Le déroulement d’une rencontre avec docteur Cuong est comme celle des Vietnamiens. Concrètement : on fait une consultation, puis docteur Cuong vous prescrit une ordonnance, et la production se fait directement sur place. Si les gens viennent ici, c’est d’abord parce qu’ils ont logiquement un problème de santé quelque part. Ils accordent une certaine préférence aux plantes naturelles par rapport à la médecine orientale. Et donc, ils font confiance à phytothérapie comme une bonne alternative pour maintenir un mode de vie sain. Quand on remplit toutes ces conditions, il est clair que la rencontre avec docteur Cuong n’est pas réservée à un touriste lamda. Il faudrait que les clients aient une sensibilité vis-à-vis de la médecine douce pour bien apprécier la valeur ajoutée de cette activité. Ainsi, TTB TRAVEL fait très attention au profil des voyageurs. Comme tous les médecins vietnamiens, docteur Cuong revêt une importance absolue au respect. Donc, si un touriste vient juste pour prendre des photos et ne s’intéresse pas au sujet, la consultation finira par décevoir profondément docteur Cuong. Par conséquent, TTB TRAVEL perd aussi sa crédibilité. Alors, soyons sérieux !
La rencontre avec docteur Cuong peut varier d’une heure à deux heures.
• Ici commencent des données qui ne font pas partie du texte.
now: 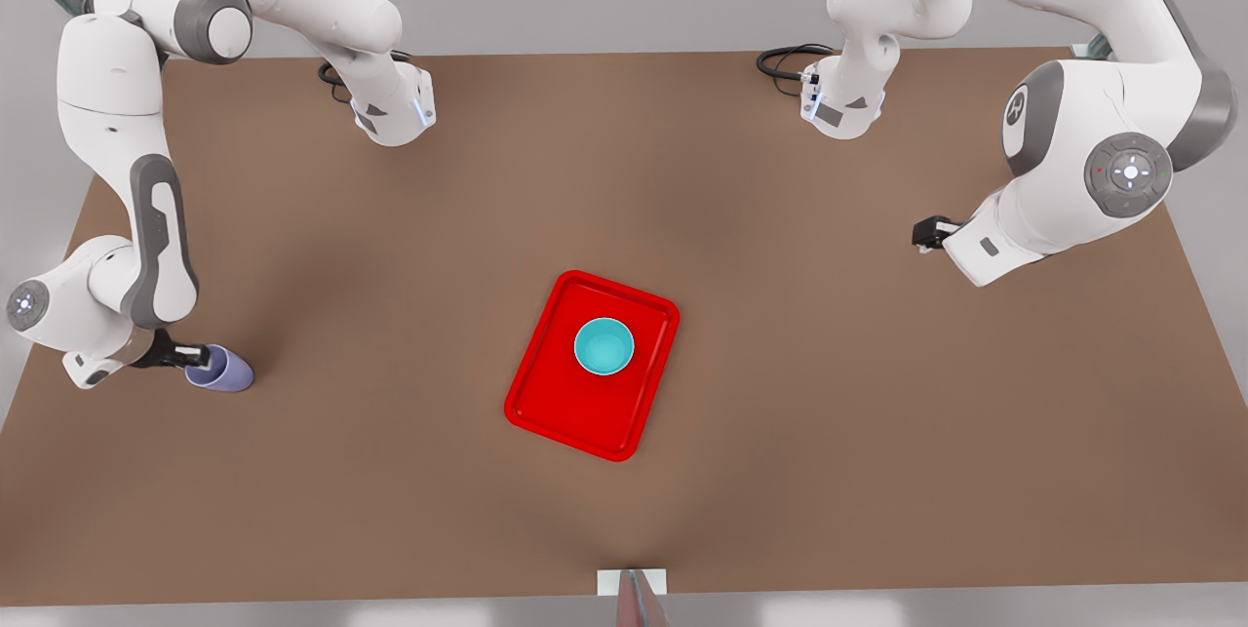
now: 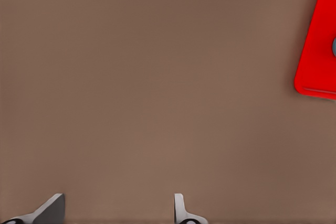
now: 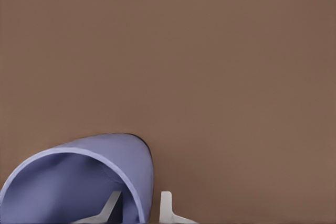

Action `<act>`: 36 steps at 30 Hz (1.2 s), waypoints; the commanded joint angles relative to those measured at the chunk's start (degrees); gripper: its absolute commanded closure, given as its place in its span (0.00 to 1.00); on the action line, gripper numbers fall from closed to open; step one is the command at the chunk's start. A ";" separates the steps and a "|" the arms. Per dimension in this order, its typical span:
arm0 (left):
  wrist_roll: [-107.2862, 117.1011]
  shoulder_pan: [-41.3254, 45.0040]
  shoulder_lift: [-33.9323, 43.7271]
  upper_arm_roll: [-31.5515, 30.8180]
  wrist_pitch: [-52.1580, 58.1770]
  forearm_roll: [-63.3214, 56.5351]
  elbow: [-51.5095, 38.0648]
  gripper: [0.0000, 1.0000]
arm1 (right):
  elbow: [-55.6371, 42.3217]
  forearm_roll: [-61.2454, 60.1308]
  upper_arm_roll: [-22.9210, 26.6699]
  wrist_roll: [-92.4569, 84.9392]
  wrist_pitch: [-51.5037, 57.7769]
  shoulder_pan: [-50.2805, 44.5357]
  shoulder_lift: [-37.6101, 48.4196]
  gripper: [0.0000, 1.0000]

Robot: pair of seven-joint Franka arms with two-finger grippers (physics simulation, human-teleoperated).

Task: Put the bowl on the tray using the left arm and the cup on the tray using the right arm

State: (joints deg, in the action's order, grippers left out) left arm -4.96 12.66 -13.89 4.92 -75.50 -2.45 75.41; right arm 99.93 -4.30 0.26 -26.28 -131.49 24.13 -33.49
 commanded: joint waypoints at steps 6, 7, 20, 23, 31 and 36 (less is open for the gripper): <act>-0.05 0.00 -0.17 0.00 -0.18 0.08 0.00 0.00 | 0.09 0.08 0.00 0.00 0.09 -0.05 -0.70 0.79; -0.05 0.00 -0.08 0.00 -0.09 0.08 0.00 0.00 | 0.09 0.08 0.00 0.09 0.18 -0.14 -0.53 0.79; 0.30 -0.09 -0.96 0.00 -1.06 0.95 -0.26 0.00 | -0.26 0.17 -0.53 8.52 10.37 -6.73 8.26 0.79; 0.57 0.00 -1.93 -0.44 -3.25 0.87 -2.11 0.00 | -0.26 0.08 -0.70 18.80 15.82 -11.91 12.04 0.79; 0.13 0.35 -1.93 -0.44 -2.73 0.96 -1.49 0.00 | -5.62 -0.54 -9.58 39.45 19.07 -17.28 10.90 0.79; 0.13 0.35 -2.81 -0.44 -2.81 0.96 -1.41 0.00 | -17.84 -0.63 -10.72 52.72 22.59 -26.24 3.34 0.79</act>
State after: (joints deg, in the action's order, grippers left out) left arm -4.84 13.04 -16.78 4.48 -78.31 -1.50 74.00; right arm 81.45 -5.25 -10.45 27.30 -109.16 -3.24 -30.88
Tout dépend du nombre de questions que le client lui pose. En général, la première demi-heure est consacrée à la présentation de l’histoire de la médecine et son fonctionnement. C’est notre guide francophone qui se charge des explications.
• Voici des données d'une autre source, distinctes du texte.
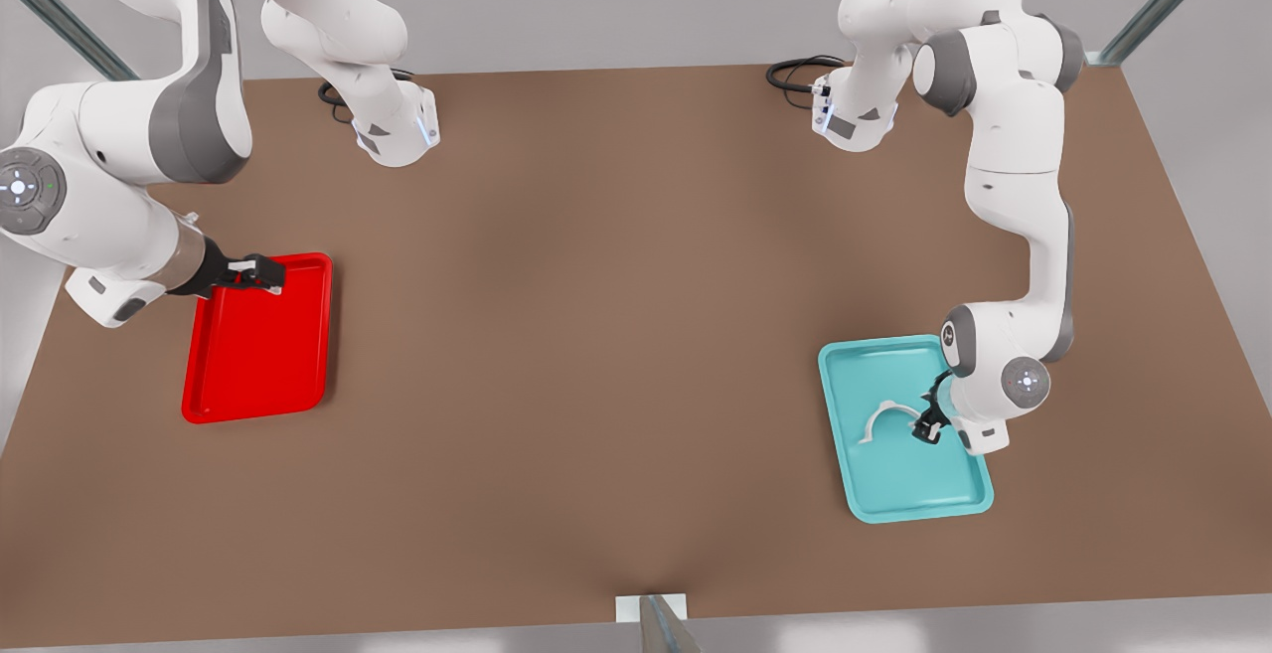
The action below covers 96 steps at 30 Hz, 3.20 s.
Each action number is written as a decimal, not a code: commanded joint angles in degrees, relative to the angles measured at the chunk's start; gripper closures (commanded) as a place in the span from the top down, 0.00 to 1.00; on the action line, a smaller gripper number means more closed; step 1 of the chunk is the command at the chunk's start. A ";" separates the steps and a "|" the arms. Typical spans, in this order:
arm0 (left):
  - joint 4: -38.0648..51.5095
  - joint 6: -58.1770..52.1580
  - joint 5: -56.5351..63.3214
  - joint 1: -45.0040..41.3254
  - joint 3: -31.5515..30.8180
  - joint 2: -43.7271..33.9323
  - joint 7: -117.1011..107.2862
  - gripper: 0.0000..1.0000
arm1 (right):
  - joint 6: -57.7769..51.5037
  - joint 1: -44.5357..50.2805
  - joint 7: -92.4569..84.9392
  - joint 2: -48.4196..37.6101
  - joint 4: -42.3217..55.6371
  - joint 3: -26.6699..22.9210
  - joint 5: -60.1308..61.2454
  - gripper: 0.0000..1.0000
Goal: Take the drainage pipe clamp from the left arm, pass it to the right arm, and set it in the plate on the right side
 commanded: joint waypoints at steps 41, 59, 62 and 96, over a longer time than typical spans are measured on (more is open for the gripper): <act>0.68 1.32 0.23 -2.01 -3.44 -4.79 -10.53 0.21 | 1.55 0.18 -0.05 0.78 -1.53 0.13 -0.15 1.00; 17.99 -14.24 7.35 -19.41 -16.09 0.92 8.01 0.21 | 25.27 17.05 -60.34 23.98 5.50 1.18 1.26 1.00; 28.71 -19.77 7.44 -24.33 -15.92 6.27 7.92 0.21 | 35.11 18.55 -66.58 26.97 5.15 2.50 1.26 1.00; 40.76 -21.62 5.41 -31.36 -15.39 13.84 -10.97 0.21 | 44.79 20.22 -78.72 27.32 -3.72 10.94 8.38 1.00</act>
En suite, docteur Cuong entame le diagnostic avec la méthode traditionnelle. Je tiens à rappeler que ceux qui viennent ici ont logiquement un problème de santé. Cette partie peut durer de 5 à 20 minutes, dépendant de la complexité de la maladie. Docteur Cuong vous pose des questions quant aux symptômes que vous avez. Puis, si nécessaire, il peut prendre votre bras pour analyser vore système sanguin. Cette approche prend sa source en Chine.
Après le diagnostic, docteur Cuong vous présentera les plantes et leurs vertus médicales en fonction de vos maladies. Selon le dictionnaire des plantes médicinales du Vietnam, il y a 1700 espèces végétales dont quelque 400 sont endémiques. Parmi ces 400, à peine 10% sont fréquemment utilisées pour traiter les maladies les plus courantes. Pour le reste, c’est plutôt pour guérir des maladies plus spécifiques. Lors de la rencontre avec Cuong, on vous présente seulement quelques espèces, histoire de comprendre le fonctionnement général des plantes.
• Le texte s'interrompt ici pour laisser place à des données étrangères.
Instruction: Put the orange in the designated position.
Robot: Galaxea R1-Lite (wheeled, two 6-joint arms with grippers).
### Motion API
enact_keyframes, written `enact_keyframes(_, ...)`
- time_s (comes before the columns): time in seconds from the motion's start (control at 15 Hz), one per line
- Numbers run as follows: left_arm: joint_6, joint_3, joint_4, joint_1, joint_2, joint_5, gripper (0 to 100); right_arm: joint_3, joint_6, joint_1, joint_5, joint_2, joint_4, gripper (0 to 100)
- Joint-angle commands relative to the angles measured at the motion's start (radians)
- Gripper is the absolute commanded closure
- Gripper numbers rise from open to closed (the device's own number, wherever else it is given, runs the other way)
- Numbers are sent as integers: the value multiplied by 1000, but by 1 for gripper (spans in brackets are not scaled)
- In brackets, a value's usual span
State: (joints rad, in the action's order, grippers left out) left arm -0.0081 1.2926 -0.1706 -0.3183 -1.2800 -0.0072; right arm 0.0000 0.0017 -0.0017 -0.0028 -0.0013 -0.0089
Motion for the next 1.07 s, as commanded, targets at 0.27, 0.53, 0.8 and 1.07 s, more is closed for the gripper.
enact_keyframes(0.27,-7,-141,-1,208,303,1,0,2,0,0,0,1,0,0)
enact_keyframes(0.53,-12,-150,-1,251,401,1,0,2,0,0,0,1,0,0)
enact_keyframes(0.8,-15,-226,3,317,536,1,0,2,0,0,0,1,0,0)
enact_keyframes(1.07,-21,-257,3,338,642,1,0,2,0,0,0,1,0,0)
Selon le courant de pensée de l’Extrême-Orient, la médecine adopte une approche préventive et le traitement vise à éradiquer la cause profonde la maladie. De ce fait, la phytothérapie utilise des ingrédients sous forme pure et requiert une persévérance sans faille chez les patients. Chez docteur Cuong, les voyageurs peuvent lui demander de prescrire une ordonnance et prendre les médicaments sur place. Par contre, attendez-vous à un tarif assez élevé, compte tenu de la forme pure des plantes. C’est logique, car les plantes sont consommées dans leur forme d’origine et la fabrication est artisanale. En revanche, les médicaments occidentaux bénéficient des économies d’échelle et coûtent plusieurs fois moins cher. Pour caricaturer un peu : une cannette de fanta est bien évidemment beaucoup moins chère qu’un verre d’orange pressée, n’est-ce pas?